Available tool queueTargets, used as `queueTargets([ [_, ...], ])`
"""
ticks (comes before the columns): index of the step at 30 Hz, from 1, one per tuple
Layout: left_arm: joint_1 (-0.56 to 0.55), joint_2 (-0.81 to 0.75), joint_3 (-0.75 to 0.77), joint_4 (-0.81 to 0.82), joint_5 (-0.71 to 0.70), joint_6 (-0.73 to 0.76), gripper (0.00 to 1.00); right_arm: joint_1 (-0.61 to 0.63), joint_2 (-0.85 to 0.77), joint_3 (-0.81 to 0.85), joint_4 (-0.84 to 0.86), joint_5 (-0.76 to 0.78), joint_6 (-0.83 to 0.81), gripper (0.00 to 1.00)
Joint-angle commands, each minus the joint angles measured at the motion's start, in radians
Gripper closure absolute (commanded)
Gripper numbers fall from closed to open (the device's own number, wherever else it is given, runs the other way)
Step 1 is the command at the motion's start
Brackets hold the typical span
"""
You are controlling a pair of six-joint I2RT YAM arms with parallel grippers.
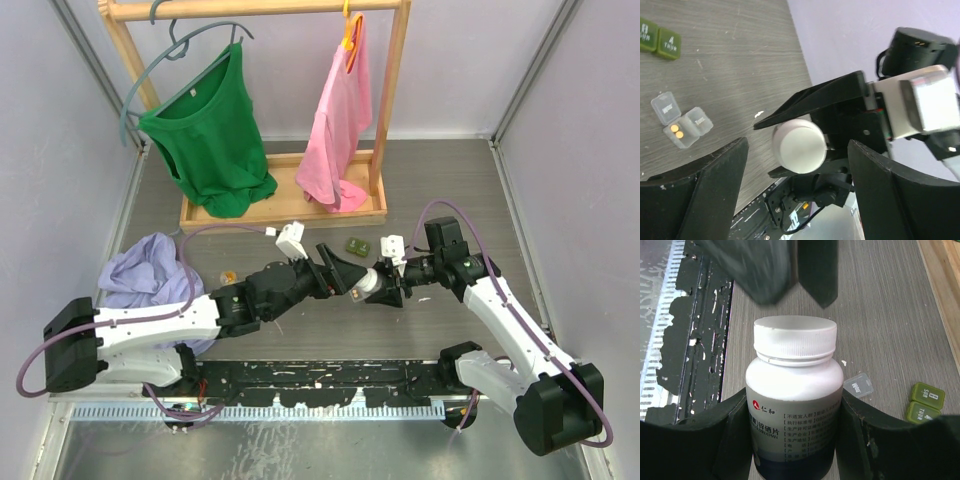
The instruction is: Sort the pills into containers
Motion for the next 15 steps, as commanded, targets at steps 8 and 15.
queueTargets([
  [8,-0.015,0.084,0.083,0.01,-0.017,-0.036,0.27,0.003,-0.021,0.033,0.034,-0.01,0.007,0.84],
  [15,-0.015,0.09,0.086,0.011,0.0,-0.035,0.38,0.004,-0.02,0.033,0.037,-0.007,0.012,0.84],
])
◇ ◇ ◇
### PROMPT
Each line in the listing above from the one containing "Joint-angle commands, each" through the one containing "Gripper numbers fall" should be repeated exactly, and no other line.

### ANSWER TO THE PROBLEM
Joint-angle commands, each minus the joint angles measured at the motion's start, in radians
Gripper closure absolute (commanded)
Gripper numbers fall from closed to open (the device's own number, wherever else it is given, runs the other way)

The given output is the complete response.